It basically plugs into your temperature sensor input and tricks the computer into thinking it's really cold out. When it's cold, you need more fuel because the air is more dense. This will combat the issue of the bike running lean in order to pass emissions.

Just one problem... our bikes also have O2 sensors that keep the bike in closed loop from 0-20% throttle and 0-6000RPM. So the bike will adapt to the perceived temperature change and you'll be right back where you started, except with a richer open loop (high RPM high throttle opening).

It is not like a power commander at all, because with a power commander you have complete control over every RPM and throttle condition. Sadly though, our O2 sensors will also cancel out a power commander in the areas that really matter, around town!
 
It basically plugs into your temperature sensor input and tricks the computer into thinking it's really cold out.
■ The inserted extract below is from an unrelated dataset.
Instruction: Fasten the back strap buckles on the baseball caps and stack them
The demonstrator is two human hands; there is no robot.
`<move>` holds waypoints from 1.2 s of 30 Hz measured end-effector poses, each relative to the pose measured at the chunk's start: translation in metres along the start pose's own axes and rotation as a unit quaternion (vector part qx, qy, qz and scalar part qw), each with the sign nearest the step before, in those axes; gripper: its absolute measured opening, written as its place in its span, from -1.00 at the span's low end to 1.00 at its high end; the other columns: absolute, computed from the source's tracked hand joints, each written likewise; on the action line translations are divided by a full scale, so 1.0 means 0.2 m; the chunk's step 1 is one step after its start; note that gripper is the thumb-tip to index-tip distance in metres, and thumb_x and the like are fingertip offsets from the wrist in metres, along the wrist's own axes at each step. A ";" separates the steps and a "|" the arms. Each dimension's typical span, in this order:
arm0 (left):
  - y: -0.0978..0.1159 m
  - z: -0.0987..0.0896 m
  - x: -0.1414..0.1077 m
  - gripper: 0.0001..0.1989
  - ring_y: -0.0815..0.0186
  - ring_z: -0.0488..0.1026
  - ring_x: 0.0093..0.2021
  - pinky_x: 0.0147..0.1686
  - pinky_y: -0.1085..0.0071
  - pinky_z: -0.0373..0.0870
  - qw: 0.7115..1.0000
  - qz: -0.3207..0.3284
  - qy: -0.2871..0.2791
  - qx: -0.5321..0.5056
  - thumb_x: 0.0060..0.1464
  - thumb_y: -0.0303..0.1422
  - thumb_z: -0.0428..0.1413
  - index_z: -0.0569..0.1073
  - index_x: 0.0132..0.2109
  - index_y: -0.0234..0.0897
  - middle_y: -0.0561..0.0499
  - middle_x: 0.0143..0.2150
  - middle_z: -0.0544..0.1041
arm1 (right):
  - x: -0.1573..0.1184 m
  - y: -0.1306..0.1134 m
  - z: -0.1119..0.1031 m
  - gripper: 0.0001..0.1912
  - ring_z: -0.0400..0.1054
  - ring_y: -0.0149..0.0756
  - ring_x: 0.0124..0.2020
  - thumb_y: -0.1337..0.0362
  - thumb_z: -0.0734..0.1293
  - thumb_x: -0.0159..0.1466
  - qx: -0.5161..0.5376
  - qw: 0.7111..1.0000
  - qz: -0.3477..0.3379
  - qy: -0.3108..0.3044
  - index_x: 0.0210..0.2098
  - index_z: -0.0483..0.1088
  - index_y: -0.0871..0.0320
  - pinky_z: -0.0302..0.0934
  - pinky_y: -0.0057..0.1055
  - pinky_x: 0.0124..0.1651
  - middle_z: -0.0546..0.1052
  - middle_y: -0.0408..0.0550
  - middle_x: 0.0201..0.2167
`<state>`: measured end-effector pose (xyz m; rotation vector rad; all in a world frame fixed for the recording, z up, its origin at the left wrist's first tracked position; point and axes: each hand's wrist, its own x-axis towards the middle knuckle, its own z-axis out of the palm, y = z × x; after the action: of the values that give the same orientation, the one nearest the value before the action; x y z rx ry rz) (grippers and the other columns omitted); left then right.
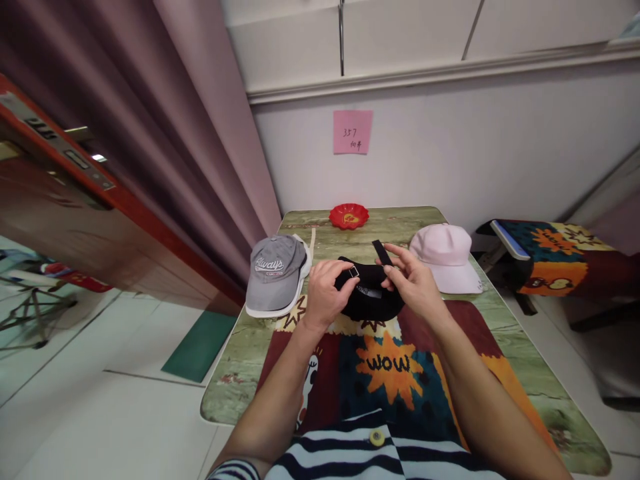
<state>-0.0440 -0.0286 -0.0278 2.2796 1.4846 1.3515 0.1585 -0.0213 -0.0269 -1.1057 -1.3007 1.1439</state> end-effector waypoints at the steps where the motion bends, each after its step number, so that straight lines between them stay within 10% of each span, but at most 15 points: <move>1: 0.00 -0.01 0.00 -0.83 0.14 0.51 -0.06 0.03 0.20 0.36 1.000 -0.005 -0.002 -0.006 0.10 -0.39 0.31 0.57 -0.13 -0.21 -0.04 -0.12 0.65 | 0.00 -0.01 -0.01 -0.35 0.40 -0.40 -0.48 0.07 0.41 0.22 0.014 1.000 0.008 -0.009 0.25 0.30 0.14 0.32 -0.37 -0.39 0.60 0.05 -0.10; 13: 0.06 -0.01 0.00 -0.78 0.43 0.36 -0.45 -0.39 0.47 0.34 0.981 -0.117 -0.021 -0.156 0.04 -0.46 0.27 0.60 -0.11 -0.25 0.07 -0.34 0.51 | -0.05 -0.16 0.02 -0.60 0.13 -0.46 -0.62 -0.10 0.27 0.38 -0.022 0.999 -0.037 -0.008 -0.17 0.43 0.12 0.00 -0.46 -0.54 0.39 -0.23 -0.58; 24: 0.04 0.03 -0.01 -0.75 0.50 0.34 -0.47 -0.48 0.53 0.31 0.928 -0.197 0.004 -0.317 -0.02 -0.32 0.33 0.63 -0.15 -0.26 -0.01 -0.16 0.54 | -0.05 0.02 0.12 -0.68 0.19 -0.44 -0.61 0.03 0.29 0.30 -0.027 0.996 0.047 -0.074 -0.45 0.34 0.11 0.03 -0.45 -0.50 0.46 -0.18 -0.57; 36: 0.05 0.04 -0.03 -0.68 0.49 0.25 -0.55 -0.53 0.52 0.21 0.894 -0.249 -0.036 -0.372 -0.08 -0.28 0.38 0.64 -0.14 -0.27 0.14 -0.52 0.43 | -0.04 -0.01 0.13 -0.67 0.06 -0.48 -0.65 -0.01 0.36 0.18 0.046 0.990 0.104 -0.087 -0.50 0.32 0.10 -0.06 -0.49 -0.58 0.31 -0.24 -0.65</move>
<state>-0.0321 -0.0348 -0.0308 1.3445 1.1249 1.3308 0.1327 -0.0305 -0.0254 -1.1109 -1.2724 1.4694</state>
When it's cold, you need more fuel because the air is more dense. This will combat the issue of the bike running lean in order to pass emissions.
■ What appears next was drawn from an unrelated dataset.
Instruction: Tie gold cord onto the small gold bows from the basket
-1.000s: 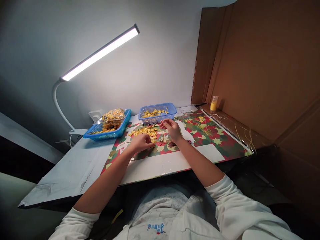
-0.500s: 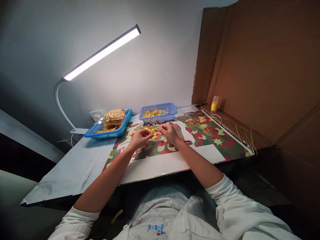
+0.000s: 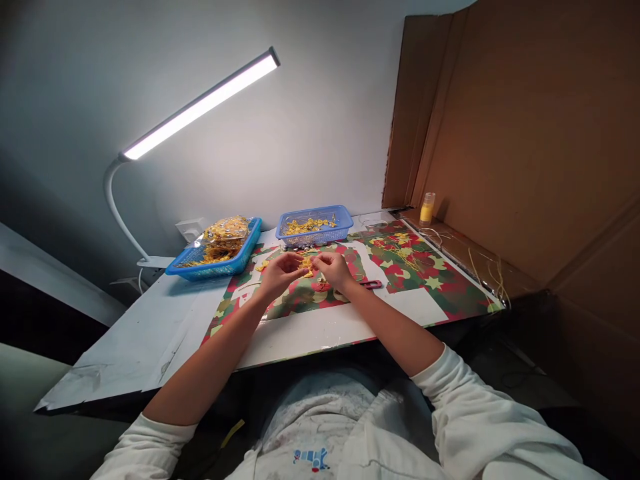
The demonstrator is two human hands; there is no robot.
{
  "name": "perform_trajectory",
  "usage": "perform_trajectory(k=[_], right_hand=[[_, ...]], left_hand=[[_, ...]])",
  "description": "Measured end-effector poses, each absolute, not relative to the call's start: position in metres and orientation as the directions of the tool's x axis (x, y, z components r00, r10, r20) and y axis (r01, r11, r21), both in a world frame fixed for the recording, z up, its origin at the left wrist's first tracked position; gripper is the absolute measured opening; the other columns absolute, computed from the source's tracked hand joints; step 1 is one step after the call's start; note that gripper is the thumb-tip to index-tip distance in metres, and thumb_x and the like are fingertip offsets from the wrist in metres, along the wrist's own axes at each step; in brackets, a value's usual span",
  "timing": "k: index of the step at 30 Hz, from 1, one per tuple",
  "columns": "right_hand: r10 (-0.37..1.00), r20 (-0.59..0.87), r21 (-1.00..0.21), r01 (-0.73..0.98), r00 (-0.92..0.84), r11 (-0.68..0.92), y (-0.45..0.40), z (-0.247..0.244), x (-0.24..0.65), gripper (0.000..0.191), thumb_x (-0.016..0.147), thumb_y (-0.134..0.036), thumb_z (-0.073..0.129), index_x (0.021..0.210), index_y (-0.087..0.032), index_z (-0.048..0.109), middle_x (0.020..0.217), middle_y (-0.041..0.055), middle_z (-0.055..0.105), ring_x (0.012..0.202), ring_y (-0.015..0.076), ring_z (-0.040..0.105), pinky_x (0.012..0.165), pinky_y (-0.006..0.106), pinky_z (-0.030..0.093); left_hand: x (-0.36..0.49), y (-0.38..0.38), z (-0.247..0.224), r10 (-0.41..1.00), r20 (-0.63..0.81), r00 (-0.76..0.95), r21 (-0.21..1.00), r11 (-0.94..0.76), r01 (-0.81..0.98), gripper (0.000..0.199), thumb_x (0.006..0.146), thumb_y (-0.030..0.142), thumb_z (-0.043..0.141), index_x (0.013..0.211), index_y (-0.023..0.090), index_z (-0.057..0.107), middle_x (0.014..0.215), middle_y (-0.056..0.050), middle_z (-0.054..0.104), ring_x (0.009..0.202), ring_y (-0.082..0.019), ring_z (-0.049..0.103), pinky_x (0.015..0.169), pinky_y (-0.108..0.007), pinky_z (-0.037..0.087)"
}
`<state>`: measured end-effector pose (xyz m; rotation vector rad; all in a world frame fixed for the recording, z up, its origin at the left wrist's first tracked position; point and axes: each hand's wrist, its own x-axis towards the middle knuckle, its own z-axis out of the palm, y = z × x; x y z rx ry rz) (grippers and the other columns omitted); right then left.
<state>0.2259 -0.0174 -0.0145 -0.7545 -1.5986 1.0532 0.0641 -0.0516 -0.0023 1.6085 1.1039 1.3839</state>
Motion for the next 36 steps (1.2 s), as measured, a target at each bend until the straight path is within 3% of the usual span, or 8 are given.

Just one problem... our bikes also have O2 sensors that keep the bike in closed loop from 0-20% throttle and 0-6000RPM. So the bike will adapt to the perceived temperature change and you'll be right back where you started, except with a richer open loop (high RPM high throttle opening).

It is not like a power commander at all, because with a power commander you have complete control over every RPM and throttle condition. Sadly though, our O2 sensors will also cancel out a power commander in the areas that really matter, around town!
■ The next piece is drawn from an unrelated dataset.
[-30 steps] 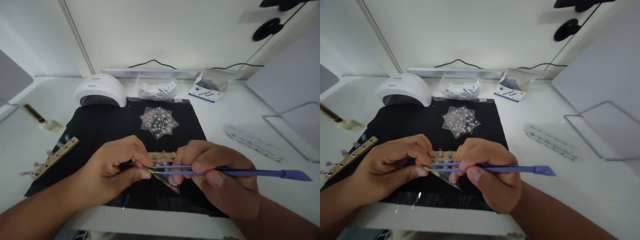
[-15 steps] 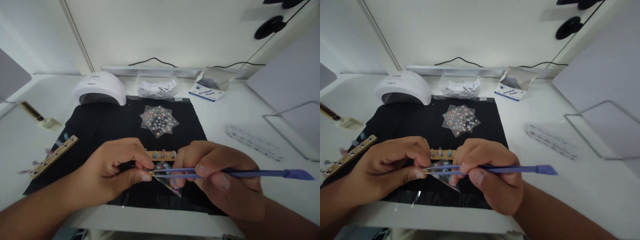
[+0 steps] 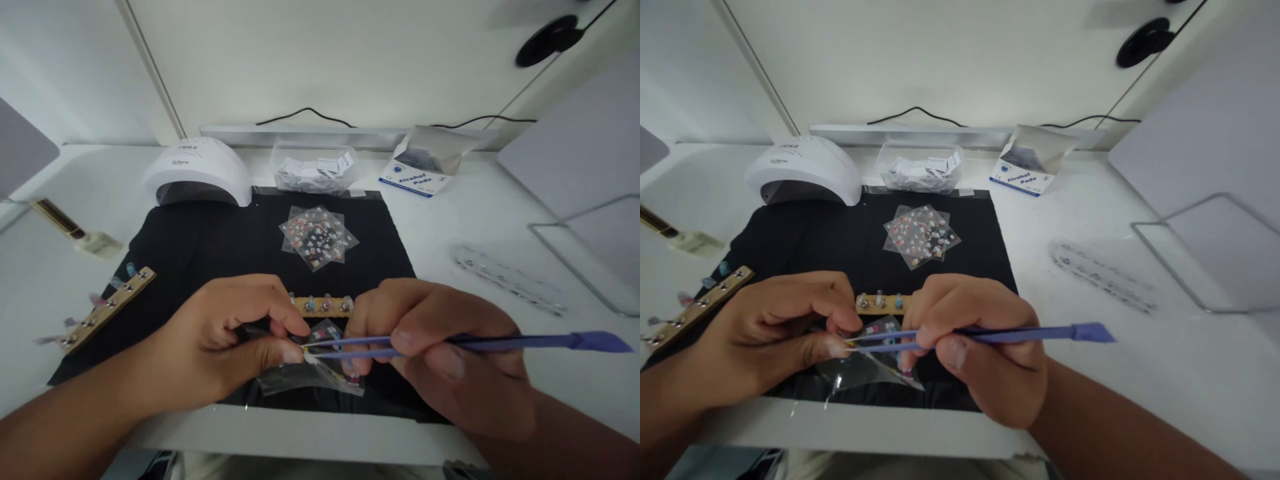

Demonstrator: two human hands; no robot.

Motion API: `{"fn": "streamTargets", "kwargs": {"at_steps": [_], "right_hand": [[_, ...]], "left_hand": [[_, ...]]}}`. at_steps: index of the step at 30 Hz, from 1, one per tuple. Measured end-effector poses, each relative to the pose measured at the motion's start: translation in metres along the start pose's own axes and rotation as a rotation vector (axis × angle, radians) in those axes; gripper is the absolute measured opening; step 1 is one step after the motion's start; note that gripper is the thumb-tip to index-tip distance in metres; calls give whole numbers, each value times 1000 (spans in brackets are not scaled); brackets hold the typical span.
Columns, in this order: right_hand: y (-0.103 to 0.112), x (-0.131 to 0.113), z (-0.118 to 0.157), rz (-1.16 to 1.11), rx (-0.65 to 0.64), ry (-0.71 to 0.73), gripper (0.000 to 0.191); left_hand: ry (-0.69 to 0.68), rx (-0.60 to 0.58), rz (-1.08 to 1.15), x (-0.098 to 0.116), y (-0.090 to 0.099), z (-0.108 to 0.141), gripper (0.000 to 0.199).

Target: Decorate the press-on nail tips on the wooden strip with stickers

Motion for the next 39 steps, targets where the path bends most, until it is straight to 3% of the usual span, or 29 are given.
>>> {"fn": "streamTargets", "kwargs": {"at_steps": [5,12,16,39], "right_hand": [[0,0,0,10,9,-7,18],[2,0,-1,11,13,0,17],[1,1,-1,-4,1,8,17],[1,1,0,42,-29,-31,19]], "left_hand": [[41,-11,62,-3,-2,1,12],[224,-38,248,-17,-6,5,13],[259,-35,221,-19,-4,7,9],[70,-215,-8,-1,-10,2,7]]}}
Point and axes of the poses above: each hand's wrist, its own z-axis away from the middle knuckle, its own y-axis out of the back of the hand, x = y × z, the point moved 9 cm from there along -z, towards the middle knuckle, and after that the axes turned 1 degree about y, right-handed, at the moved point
So, basically it's a joke? I noticed that my dash temp (the one for ambient temp) is always claiming it is warmed than it actually is. I believe I remember you doing an in-depth detailed test on some controllers(I may be mistaken). I need to go back and look that up again. I stumbled upon this and thought it was too good to be true.
 
It's not a joke, it could work on some bikes. It's kind of a band-aid and definitely not optimal.
 
boosterplug works, i have one at home and used it for about some hundred kilometers.
it tricks the temperature sensor. you can proove that because temp always reads 20°C less than real temps. so it always richens up fuel ratio. this works fine, bike runs better, also or specifically in closed loop. it runs much smoother than stock, but it also richens in open loop, where mostly it's not neccessary and only wastes fuel.
I bought it to try because its rather cheap and easy to install.
but, my 939 used about 1 l /100 km more fuel (about 20%) than without plug, that was too much for me, mostly becasue of the reduced range.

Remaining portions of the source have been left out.